- [ABOUT THIS TASK] Copy out, from the data, each line containing the string "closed".
_ _ _ _
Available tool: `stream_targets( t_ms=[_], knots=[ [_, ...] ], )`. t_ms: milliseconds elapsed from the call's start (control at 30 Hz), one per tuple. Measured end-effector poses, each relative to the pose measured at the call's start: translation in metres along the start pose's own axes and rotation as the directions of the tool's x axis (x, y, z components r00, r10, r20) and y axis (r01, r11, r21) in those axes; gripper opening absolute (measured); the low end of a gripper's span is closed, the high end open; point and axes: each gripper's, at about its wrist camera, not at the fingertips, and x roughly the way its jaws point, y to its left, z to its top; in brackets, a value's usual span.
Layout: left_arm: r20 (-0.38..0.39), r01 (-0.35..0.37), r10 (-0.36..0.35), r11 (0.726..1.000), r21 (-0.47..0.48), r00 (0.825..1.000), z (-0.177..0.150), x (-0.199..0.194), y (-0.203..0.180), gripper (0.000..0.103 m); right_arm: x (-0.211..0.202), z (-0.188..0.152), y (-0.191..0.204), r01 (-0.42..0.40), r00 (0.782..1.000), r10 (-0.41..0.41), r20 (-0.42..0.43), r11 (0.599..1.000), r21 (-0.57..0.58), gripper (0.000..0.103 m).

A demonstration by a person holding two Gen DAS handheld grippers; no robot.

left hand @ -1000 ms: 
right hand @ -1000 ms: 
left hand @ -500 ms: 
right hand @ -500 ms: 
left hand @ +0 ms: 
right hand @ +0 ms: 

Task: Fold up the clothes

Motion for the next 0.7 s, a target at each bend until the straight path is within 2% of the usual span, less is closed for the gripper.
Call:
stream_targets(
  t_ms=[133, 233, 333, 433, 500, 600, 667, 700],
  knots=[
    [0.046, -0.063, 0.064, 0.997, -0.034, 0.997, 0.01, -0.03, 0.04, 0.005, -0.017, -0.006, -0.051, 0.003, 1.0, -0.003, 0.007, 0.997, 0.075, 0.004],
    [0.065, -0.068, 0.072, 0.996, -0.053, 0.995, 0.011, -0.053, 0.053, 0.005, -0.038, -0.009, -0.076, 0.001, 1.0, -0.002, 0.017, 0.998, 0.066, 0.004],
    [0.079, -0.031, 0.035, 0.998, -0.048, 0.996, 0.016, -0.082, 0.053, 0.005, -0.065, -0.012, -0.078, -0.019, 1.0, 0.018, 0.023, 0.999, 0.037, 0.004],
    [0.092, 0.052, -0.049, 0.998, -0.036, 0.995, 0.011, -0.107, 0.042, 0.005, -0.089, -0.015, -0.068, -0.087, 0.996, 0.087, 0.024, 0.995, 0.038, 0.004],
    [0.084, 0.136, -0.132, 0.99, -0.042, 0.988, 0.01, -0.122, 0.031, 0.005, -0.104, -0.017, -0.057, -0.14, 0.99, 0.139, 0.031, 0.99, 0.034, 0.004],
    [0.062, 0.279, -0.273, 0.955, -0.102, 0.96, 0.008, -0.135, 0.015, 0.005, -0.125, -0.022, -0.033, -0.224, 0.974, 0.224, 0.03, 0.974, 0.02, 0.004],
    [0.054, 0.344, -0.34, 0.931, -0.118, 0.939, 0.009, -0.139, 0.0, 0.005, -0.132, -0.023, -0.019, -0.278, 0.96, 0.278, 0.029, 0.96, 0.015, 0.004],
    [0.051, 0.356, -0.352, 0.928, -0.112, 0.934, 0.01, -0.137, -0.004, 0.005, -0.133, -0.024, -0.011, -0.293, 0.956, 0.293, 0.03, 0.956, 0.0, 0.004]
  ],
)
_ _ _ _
- [WRITTEN SOLUTION]
Available tool: `stream_targets( t_ms=[_], knots=[ [_, ...] ], )`. t_ms: milliseconds elapsed from the call's start (control at 30 Hz), one per tuple. Measured end-effector poses, each relative to the pose measured at the call's start: translation in metres along the start pose's own axes and rotation as the directions of the tool's x axis (x, y, z components r00, r10, r20) and y axis (r01, r11, r21) in those axes; gripper opening absolute (measured); the low end of a gripper's span is closed, the high end open; point and axes: each gripper's, at about its wrist camera, not at the fingertips, and x roughly the way its jaws point, y to its left, z to its top; in brackets, a value's usual span.
Motion for the next 0.7 s, a target at each bend until the straight path is within 2% of the usual span, less is closed for the gripper.

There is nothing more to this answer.